Of class some may reason that authorising victims and penalizing toughs is the best manner to cut down intimidation ( Junyk ) . However. as stated in my treatment above. the nothing tolerance attack is non good. For illustration. one of the grounds stated for cyberbullying is namelessness ( Why do Peoples Cyberbully ) . Therefore. if a bully is punished at school. he/she may make up one’s mind to seek retaliation from the victim by usage of cyberbullying and thereby staying unidentified. This will be even more distressing to the victim.
So. it is high clip for people to recognize that merely by assisting victims. intimidation is non traveling to halt and it is non traveling to assist the society. Help must be readily available for toughs. so that they can confront whatever job they may be confronting and go a better and responsible citizen for the hereafter. By making so. there will be no more blustery and hence. no more victims excessively.

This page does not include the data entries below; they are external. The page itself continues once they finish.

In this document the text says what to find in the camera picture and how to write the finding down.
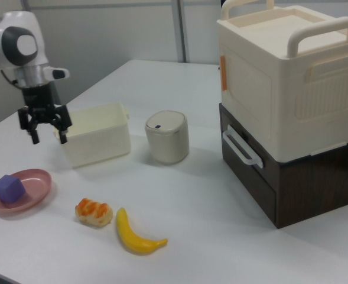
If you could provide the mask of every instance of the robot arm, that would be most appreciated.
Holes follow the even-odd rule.
[[[13,69],[22,90],[25,107],[18,110],[20,127],[34,144],[39,142],[37,125],[50,123],[65,143],[71,119],[65,105],[54,105],[50,82],[69,77],[69,71],[49,66],[43,35],[33,13],[12,11],[0,23],[0,70]]]

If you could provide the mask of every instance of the bread roll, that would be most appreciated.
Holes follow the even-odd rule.
[[[83,198],[75,206],[75,215],[81,222],[101,227],[112,220],[113,211],[107,203],[100,204],[91,199]]]

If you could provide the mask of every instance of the white plastic basket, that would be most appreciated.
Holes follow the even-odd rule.
[[[73,125],[62,148],[74,168],[131,151],[129,114],[120,102],[74,111],[70,117]],[[54,135],[59,139],[56,129]]]
[[[348,143],[348,17],[292,6],[218,20],[223,106],[278,162]]]

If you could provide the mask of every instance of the cylindrical container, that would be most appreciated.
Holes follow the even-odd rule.
[[[177,111],[158,112],[148,119],[145,131],[155,160],[172,164],[188,154],[188,122],[184,114]]]

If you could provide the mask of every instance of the toy cube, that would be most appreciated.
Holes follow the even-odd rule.
[[[25,194],[21,180],[15,176],[5,175],[0,179],[0,200],[15,203]]]

Armistead. Rhonda B. “Zero Tolerance Policies Are Unfair. ” Violent Children. Ed. Roman Espejo. Detroit: Greenhaven Press. 2010. At Issue. Rpt. from “Zero Tolerance: The School Woodshed. ” Education Week 11 June 2008: 24-26. Opposing Point of views in Context. Web. 22 Oct. 2014. Hanson. Ruth. “Point: Bullies Should Be Rehabilitated. Not Punished. ” Canadian Points of Position: Bullying ( 2014 ) : 2. Canadian Points of View Reference Centre. Web. 18 Oct. 2014. Junyk. Myra. “Counterpoint: Bullies Can Be Prevented by Empowering Victims. ” Canadian Points of Position: Bullying ( 2014 ) : 2. Canadian Points of View Reference Centre. Web. 18 Oct. 2014. Smith-Heavenrich. Sue. “Bullying Among Youths Is a Serious Problem. ” America’s Youth. Ed. Roman Espejo. San Diego: Greenhaven Press. 2003. Opposing Point of views. Rpt. from “Kids Aching Childs: Bullies in the Schoolyard. ” Mothering ( 2001 ) . Opposing Point of views in Context. Web. 22 Oct. 2014. Soskis. Benjamin. “The Extent of Bullying Is Exaggerated. ” America’s Youth. Ed. Roman Espejo. San Diego: Greenhaven Press. 2003. Opposing Point of views. Rpt. from “Bully Pulpit—How America Learned to Hate Bullies. ” The New Republic ( 14 May 2001 ) . Opposing Point of views in Context. Web. 29 Oct. 2014. “Understanding Bullying – Fact Sheet. ” n. d. Centers for Disease and Control Prevention. PDF Document. 20 October 2014. “Why Do Peoples Cyberbully? ” Delete Cyberbullying – A Stop Online Harassment Project. Delete Cyberbullying. n. d. Web. 20 Oct. 2014.